En observant les tout-petits, nous remarquons que les garçonnets pleurent très souvent à la moindre chute. Affalés par terre, ils attendent qu’on vienne les relever. Devenus plus âgés, les mamans sont obligées de leur faire honte : « Voyons, un grand garçon comme toi qui pleure !… Tu n’es pas un homme. » Et l’enfant essaie tant bien que mal de retenir ses larmes.

Pourtant, quelques années plus tard, le gamin revient à la maison, après une bonne partie de lutte, la culotte déchirée, tout suant, ébouriffé, sale, le genou ensanglanté. La mère, mi-effrayée mi-fâchée, le gronde tout en pansant la légère blessure. En face des réactions de souffrance provoquées par les soins nécessaires, elle s’impatiente : « Tant pis pour toi, dit-elle, tu n’avais qu’à ne pas t’amuser avec ces garnements… »

Jeune homme, il fait du sport avec ardeur. Dans le feu des compétitions, il reçoit des coups qui le meurtrissent. Les spectateurs sont étonnés de voir les équipiers, après des rencontres brutales, continuer la partie sans paraître incommodés. Parfois, un choc immobilise un joueur qui, reprenant ses esprits, revient dans la mêlée. Ressentant une impression de moiteur, le sportif se tâte et perçoit du sang : il s’était blessé sans qu’il s’en doutât.

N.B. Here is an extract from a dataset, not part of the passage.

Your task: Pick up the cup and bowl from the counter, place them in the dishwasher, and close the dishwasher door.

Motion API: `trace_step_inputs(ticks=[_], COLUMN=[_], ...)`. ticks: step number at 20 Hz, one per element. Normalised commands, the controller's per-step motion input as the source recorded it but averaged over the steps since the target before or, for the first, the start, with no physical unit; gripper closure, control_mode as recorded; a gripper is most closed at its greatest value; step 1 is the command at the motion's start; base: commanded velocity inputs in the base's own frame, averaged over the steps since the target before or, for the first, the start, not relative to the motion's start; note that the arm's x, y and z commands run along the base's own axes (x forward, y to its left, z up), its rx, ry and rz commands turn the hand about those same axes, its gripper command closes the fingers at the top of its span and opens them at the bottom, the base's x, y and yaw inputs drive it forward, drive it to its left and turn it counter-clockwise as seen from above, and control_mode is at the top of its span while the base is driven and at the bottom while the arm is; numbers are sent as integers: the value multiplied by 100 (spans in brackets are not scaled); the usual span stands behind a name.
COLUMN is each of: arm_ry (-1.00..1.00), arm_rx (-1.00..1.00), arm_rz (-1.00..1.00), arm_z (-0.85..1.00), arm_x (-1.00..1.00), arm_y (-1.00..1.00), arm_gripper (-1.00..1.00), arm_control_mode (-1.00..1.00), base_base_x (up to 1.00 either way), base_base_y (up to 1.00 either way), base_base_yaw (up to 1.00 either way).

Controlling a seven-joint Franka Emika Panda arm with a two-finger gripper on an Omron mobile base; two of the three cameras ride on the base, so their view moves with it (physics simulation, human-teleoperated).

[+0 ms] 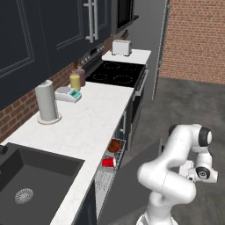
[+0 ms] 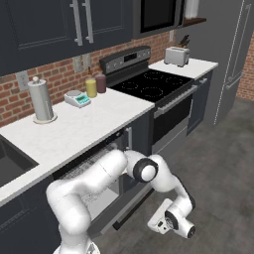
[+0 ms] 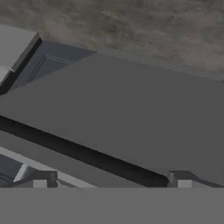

L’homme ne craint pas d’entreprendre des exploits qui nécessitent des privations, exigent des efforts, occasionnent des blessures. Il endure le froid, la faim, l’épuisement pour faire l’ascension d’un pic. Il se réjouit à la pensée de tenter la traversée d’une jungle où la soif et la fièvre le guettent.

L’intellectuel, lui aussi, s’acharne à vaincre les difficultés rencontrées. Il passe des heures, des nuits même, à fatiguer ses yeux sur des textes. Il se confine dans un laboratoire, dans une bibliothèque, dans une salle remplie d’archives poussiéreuses. Certains s’astreignent à se priver de tous les agréments d’une existence mondaine. Ceux qui ne soupçonnent pas la profondeur de cette vitalité considèrent avec étonnement, et parfois avec un peu de pitié, ces gens qui passent leur temps parmi les éprouvettes, les microscopes, les livres.

Le courage d’affronter les souffrances permet à l’artiste de rechercher avec persévérance la réalisation de sa vocation. Il sait par l’expérience des autres que bien peu en ce domaine obtiennent de leur vivant argent et gloire. Malgré cet avenir incertain, il s’engage dans sa voie.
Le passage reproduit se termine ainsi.